In Italia, le donne sono più degli uomini, hanno un’aspettativa di vita più lunga e possono

contare su un miglioramento significativo della loro presenza nei vertici politici, istituzionali e

delle organizzazioni sociali, anche a seguito della mobilitazione delle donne e dell'impegno

costante della CGIL. Eppure, ancora è lungo il cammino per l’uguaglianza di genere nelle

opportunità occupazionali e salariali – e di conseguenza anche pensionistiche – considerando

soprattutto le maggiori difficoltà causate alle donne dalla precarietà nel lavoro, dalla minore

continuità lavorativa nell'arco di vita e gli ostacoli alla progressione della carriera, dalle enormi

difficoltà di conciliazione tra vita familiare e contesto lavorativo, acuite dalle mancanze dei

servizi.

La crescita potenziale. Diverse fonti, anche istituzionali, spesso hanno elaborato modelli di

calcolo econometrico capaci di simulare la crescita di un paese nell’ipotesi di un maggiore e

migliore impiego delle risorse femminili, in particolare, dal punto di vista occupazionale. La

Banca d’Italia, in uno studio del 2013, sostiene che “un maggiore accesso femminile al

mercato del lavoro, che ne innalzasse il tasso di occupazione all’obiettivo di Lisbona (60 per

cento) si assocerebbe «meccanicamente» a un PIL più elevato del 7 per cento”. Il PIL

italiano, nonostante la modesta variazione positiva (1%), nel 2016 si trova esattamente 7 punti

sotto il livello pre-crisi (2007).

L’occupazione potenziale. La crescita potenziale in caso di uguaglianza di genere, dunque, viene

calcolata immaginando che il sistema economico-produttivo disponga di un numero di posti di

lavoro in cui impiegare donne in età di forza lavoro (15-64 anni) analogo a quelli degli uomini

occupati nello stesso periodo. Se, invece, utilizzando l’indagine Istat sulle forze di lavoro, si

parte dal numero di occupati di genere maschile e si ipotizza di colmare la forbice

occupazionale femminile (-28,3%), il contributo in termini di posti di lavoro potenziali

ammonterebbe a oltre 10 volte il differenziale di occupati dicembre 2016 / dicembre 2007.

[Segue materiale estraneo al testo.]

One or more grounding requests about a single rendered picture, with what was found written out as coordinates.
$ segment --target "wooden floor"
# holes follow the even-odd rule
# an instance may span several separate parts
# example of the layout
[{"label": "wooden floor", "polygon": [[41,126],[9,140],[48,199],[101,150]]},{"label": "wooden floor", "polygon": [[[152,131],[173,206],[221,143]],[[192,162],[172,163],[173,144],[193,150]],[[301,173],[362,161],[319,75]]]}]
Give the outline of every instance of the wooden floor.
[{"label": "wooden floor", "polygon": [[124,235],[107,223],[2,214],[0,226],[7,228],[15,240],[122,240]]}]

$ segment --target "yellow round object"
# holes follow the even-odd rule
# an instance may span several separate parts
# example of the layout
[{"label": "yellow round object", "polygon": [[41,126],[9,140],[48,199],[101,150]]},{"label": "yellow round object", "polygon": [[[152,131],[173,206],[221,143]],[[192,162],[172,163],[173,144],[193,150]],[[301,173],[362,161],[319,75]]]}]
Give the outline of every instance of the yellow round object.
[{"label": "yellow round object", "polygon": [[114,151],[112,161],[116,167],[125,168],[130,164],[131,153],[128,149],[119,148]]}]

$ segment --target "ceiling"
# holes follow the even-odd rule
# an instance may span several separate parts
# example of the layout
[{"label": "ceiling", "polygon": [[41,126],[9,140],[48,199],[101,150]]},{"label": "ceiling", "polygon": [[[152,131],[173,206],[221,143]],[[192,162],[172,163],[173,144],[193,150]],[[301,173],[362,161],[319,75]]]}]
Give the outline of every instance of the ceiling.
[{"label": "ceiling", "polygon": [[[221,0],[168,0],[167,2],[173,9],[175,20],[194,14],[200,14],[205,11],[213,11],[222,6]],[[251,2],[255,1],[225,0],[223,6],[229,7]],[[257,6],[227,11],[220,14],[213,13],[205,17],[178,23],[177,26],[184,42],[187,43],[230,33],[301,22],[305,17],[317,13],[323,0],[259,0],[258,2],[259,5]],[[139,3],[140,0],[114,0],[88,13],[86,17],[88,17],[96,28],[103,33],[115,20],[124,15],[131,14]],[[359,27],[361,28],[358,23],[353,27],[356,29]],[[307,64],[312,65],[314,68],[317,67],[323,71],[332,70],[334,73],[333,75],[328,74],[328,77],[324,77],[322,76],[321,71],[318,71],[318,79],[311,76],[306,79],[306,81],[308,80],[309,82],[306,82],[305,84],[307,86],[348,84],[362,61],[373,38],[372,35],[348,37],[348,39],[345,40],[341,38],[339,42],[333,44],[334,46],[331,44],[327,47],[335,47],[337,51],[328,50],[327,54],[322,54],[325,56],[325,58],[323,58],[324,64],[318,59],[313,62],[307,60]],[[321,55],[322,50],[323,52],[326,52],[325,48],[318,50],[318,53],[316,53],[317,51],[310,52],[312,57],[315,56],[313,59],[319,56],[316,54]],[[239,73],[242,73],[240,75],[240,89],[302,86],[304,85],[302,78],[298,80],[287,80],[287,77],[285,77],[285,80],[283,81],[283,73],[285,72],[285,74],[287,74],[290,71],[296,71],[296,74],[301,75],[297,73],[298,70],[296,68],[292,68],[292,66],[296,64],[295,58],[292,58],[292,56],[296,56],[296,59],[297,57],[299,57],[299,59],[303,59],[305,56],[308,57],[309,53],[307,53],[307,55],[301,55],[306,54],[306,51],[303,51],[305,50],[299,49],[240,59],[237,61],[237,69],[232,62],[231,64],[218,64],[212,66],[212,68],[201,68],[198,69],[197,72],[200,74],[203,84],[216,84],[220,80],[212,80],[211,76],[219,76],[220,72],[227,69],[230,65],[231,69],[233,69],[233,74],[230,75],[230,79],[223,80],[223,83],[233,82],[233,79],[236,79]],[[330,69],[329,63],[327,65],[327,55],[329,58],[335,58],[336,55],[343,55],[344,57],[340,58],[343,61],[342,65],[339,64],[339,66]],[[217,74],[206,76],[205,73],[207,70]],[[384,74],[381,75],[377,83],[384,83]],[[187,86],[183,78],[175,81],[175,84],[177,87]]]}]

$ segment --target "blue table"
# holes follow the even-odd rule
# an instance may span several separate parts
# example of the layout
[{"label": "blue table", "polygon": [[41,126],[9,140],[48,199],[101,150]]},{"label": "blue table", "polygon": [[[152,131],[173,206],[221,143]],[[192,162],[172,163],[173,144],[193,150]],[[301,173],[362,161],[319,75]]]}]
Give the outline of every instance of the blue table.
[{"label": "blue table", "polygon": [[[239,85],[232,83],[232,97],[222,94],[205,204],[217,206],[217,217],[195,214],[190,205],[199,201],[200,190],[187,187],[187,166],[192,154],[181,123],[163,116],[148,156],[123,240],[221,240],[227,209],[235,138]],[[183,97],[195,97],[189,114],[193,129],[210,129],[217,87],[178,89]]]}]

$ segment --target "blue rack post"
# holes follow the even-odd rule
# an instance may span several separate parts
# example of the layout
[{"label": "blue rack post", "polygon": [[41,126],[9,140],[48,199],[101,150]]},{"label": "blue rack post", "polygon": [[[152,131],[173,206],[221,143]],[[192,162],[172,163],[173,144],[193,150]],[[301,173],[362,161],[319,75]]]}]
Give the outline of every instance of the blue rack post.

Lo stesso ragionamento vale per il tasso di disoccupazione: se in Italia si attivassero e si

creassero tanti posti di lavoro per le donne quanti oggi ce ne sono per gli uomini (in termini di

volume occupazionale), il tasso di disoccupazione generale scenderebbe di oltre 6 punti

percentuali, addirittura al di sotto il livello pre-crisi (dall’11,9% al 5,8%).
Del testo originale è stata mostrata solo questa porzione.